How could I have been so stupid as to yell? I should know more than anyone how Cami reacts to that. I should be able to keep her safe. Heart pounding, I slowly make my way to Cami's room.

"Cami?" I knock gently on her door, cracking it open when I don't receive a response after a couple of seconds. "Can we talk?" Still no response, but I hear shuffling in the corner that's hidden from my view by the giant bed Jasmine insisted she needed. As I slowly make my way to the corner, Cami comes into view, sitting with her back against the wall and her knees drawn up to her chest. I crouch down a safe distance away from her and assume a similar position. About a minute goes by without Cami panicking or pulling away from me, so I decide it's time to talk.

"What's going on in your head?"

"Should I be more upset about him only getting 2 years?" The way she's firmly addressing her knees, I'm not sure if she wants an answer from me, and sure enough, she keeps talking. "You were so mad. But-that's a long time. And he-he wanted to go to Duke. He'd always talk about it, and now he can't. There's no way." This is such a switch from everything she's told me about Jared, and I'm not sure how to react.

"He hurt you. He put you through shit you should never have had to go through-" She finally lifts her head, eyes shining, and her voice is steely when she speaks.

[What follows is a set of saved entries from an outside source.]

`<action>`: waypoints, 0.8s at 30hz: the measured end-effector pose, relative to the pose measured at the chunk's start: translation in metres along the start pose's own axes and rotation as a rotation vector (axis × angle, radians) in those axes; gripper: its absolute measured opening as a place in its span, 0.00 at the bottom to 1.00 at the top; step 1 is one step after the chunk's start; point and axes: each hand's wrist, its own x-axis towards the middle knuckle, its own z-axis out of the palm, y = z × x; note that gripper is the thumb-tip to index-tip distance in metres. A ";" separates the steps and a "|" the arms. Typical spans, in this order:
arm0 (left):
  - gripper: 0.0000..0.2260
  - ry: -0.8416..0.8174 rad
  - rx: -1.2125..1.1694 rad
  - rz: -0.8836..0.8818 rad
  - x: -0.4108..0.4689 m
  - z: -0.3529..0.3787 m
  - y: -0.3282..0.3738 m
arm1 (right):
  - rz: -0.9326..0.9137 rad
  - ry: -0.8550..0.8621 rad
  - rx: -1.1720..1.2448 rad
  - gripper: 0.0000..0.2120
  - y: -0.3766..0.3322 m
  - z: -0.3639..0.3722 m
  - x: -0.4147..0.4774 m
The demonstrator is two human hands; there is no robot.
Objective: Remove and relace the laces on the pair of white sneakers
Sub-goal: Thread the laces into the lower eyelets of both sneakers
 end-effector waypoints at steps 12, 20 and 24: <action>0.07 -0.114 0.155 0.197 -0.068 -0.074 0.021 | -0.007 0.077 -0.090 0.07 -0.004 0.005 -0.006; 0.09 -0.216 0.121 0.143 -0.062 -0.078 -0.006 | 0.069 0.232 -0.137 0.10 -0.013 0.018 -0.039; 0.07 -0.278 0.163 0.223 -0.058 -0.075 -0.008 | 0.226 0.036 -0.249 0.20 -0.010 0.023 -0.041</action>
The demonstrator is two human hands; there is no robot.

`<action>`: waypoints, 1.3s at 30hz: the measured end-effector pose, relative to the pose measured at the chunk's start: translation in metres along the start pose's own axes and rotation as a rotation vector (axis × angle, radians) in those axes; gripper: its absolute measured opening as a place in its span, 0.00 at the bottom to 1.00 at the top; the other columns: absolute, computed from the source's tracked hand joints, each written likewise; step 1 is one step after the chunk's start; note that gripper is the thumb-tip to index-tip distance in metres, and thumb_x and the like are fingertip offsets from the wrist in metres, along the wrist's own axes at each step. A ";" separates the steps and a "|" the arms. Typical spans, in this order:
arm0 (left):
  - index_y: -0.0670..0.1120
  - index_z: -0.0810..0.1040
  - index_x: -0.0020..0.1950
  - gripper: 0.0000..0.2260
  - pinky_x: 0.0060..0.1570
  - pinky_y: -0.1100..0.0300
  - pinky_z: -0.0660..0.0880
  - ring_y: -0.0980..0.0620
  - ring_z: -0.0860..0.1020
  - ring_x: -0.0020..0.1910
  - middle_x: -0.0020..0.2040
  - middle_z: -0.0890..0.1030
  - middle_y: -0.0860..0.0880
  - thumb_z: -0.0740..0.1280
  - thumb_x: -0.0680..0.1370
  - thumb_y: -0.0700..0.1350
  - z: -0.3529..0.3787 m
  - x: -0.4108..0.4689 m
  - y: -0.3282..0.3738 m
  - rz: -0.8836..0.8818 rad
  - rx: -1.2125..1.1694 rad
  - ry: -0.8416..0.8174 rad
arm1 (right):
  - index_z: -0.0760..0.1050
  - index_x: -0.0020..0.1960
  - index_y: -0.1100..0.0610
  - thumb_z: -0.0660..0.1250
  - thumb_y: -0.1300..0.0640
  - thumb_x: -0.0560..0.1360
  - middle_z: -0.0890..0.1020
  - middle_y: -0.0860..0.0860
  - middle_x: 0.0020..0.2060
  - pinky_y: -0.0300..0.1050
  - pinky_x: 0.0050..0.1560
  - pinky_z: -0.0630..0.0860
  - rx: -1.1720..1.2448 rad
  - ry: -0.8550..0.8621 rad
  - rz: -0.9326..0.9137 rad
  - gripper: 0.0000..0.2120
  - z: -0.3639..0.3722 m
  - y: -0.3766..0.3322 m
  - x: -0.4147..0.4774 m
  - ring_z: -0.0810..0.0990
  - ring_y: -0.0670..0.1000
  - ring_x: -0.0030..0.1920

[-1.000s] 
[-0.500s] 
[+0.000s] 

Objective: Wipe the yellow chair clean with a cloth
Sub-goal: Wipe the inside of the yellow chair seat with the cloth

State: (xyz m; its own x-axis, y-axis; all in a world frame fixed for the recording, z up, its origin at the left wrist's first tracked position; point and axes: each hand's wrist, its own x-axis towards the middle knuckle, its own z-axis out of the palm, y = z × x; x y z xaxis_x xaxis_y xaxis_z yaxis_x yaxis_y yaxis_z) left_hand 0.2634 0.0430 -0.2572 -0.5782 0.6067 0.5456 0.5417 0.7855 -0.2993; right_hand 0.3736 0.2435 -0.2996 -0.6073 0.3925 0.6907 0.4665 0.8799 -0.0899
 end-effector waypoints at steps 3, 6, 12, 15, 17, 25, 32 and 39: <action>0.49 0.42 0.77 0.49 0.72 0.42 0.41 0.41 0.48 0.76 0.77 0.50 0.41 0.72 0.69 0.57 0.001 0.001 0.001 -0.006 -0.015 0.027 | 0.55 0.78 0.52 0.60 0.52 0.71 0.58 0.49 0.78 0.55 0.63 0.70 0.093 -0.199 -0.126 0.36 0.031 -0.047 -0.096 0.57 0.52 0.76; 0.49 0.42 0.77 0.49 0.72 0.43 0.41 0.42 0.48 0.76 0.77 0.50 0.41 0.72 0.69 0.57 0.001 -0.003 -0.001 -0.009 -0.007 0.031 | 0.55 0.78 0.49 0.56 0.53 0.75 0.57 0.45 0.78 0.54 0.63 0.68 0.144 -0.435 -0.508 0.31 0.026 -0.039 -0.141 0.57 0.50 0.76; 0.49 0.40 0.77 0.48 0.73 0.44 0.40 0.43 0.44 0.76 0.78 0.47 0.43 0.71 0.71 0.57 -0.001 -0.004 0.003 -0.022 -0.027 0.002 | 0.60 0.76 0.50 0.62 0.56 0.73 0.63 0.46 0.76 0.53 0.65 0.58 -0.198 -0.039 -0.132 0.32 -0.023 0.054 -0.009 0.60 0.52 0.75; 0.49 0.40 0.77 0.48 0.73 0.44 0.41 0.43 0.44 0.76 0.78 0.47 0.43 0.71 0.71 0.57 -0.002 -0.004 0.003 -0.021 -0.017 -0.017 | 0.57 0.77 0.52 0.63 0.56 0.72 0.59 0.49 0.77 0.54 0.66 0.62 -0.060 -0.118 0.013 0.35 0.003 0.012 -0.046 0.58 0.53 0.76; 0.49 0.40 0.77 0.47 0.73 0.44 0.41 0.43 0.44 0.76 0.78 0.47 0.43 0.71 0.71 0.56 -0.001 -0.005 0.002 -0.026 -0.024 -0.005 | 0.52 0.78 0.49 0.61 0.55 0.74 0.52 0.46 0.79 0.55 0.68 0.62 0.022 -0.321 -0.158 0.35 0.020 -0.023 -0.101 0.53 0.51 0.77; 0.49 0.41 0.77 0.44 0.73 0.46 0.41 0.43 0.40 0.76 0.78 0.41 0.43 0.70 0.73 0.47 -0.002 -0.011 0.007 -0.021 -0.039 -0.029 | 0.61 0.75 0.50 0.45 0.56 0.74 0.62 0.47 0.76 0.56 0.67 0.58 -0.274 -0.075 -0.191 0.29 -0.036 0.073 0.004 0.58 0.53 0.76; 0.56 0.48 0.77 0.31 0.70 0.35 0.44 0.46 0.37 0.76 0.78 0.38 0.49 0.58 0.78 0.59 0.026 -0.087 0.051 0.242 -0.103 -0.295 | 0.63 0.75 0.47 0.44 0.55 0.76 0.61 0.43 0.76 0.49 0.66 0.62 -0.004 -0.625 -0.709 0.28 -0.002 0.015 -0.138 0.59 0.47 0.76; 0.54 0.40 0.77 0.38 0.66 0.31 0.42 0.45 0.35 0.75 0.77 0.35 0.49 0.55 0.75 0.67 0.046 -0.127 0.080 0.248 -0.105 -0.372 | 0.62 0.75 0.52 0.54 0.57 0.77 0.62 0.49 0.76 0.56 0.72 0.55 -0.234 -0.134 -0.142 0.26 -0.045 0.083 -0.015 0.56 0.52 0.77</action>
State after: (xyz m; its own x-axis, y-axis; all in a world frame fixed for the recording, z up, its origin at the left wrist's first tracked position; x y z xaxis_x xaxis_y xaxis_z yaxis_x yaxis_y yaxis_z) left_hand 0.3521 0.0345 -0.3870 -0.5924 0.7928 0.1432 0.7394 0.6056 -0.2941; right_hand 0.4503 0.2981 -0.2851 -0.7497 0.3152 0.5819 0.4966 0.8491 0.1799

"You don't think I know that? When I can't fall asleep because I'm thinking about him, I just wish that he'd never gone that far. Not because of the shit it put me through, but because...because if he hadn't then maybe I wouldn't have had to leave and he'd still be in my life." There's a stunned silence after this, and while I'm fighting to keep my face neutral, Cami looks shocked at what just came out of her mouth.

"It wasn't all bad. He'd always sit with me at lunch-I usually never had anyone to sit with, cause I was always the new kid. And we'd go on bike rides together, and he memorized all the scientific names of the plants by the pond in the park. But now, you, and Jasmine, and everyone else talk about him like he's such a terrible person, and I don't know what's real about my memories or whether it's all a lie and I just-I feel so...I don't know." Her voice trails off at the end of this, but she's still decidedly dry-eyed.

I reach out my hand, which she grabs immediately, pulling our joined fingers up to her cheek and scooting me over as she does so.

"So I'm not going to pretend to be able to understand all of that, because I know I can't and there's no point in me embarrassing both of us by trying." Cami giggles a little, and I continue, encouraged. "But I do want to tell you that every single one of your feelings are valid. If you ever feel like Jasmine, or I, or anyone else is trying to tell you how to feel, well, I'm giving you permission to full-on bitch slap." Another giggle, this time a little louder. "You're doing a good job, Cam." There's a couple moments of comfortable silence, then Cami unfolds her legs and offers an olive branch.